Confirmation came in a long conversation with an AI — the kind of late-night session where you ask the question you have been circling for months. The response named the layers in detail: dialectical reasoning, phenomenology, semiotics, hermeneutics, Socratic method, semantic chaining, ontological decomposition, phenomenological abstraction. The dataset, structured as interlocking conceptual puzzles, was already doing what classical reasoning disciplines have been doing for millennia.

We were not training conclusions. We were training conceptual transitions.

The reframing

That recognition reframed the whole project. The dataset was not training the model on what answer goes with what input. It was training the model on how to move between ideas — the cognitive operation itself, not the destination. That is a fundamentally different kind of training intervention. Most fine-tuning corpora carry instruction-response pairs. The model learns to associate inputs with outputs. Eve-Genesis carries reasoning structure as data. The model learns the operation.

The technical phrase for this is reasoning-style conditioning. The philosophical phrase is epistemic priors shaping. Either way, the outcome is the same: the model that emerges does not just know more about the domain — it thinks differently in the domain.

From riddles to verticals

Once we understood what the dataset was actually doing, the path to vertical specialisation became obvious. Each Eve-Genesis edition (Education, Clinical, Uṣūl, Law) is structurally a riddle-derived reasoning substrate plus a domain-specific reasoning layer. Education emphasises analogical, Socratic, and phenomenological reasoning. Clinical emphasises abductive (the mode clinicians actually use to construct a differential diagnosis). Uṣūl emphasises dialectical and hermeneutic. Law emphasises analogical, abductive, and dialectical, because that is how case-based legal reasoning actually works.

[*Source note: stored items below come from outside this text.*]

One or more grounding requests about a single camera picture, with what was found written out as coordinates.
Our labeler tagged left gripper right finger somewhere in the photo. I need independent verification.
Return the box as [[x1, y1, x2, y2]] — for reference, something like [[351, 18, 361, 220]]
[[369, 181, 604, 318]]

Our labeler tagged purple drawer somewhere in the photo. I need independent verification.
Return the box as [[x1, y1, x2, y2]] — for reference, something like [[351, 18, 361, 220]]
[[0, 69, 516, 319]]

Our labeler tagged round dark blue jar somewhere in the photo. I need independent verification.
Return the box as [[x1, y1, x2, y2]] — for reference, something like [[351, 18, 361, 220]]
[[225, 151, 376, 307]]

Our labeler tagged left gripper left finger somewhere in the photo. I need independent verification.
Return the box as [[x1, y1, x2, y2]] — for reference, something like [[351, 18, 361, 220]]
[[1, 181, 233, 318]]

The architecture writes itself once you see that disciplines reason differently and that the differences are nameable. Eve-Genesis editions are the training corpora that shape each reasoner's cognitive posture to match its discipline. Same methodology; per-discipline calibration.

Why the origin matters

I tell this story because the origin matters for the credibility of the claim. The riddle dataset was built before we knew what we were building. The dataset's structure was philosophically rigorous before anyone named it that. That is how a moat usually starts — not from a deliberate strategic decision to differentiate, but from following an intuition until it leads somewhere unexpected.

The competitors I worry about are the ones who could re-derive Eve-Genesis from first principles. Almost no one will. The riddle origin is hard to repeat because the reasoning to do it correctly is mostly tacit. The published literature on reasoning-style conditioning is thin. The pattern is hard to pattern-match on.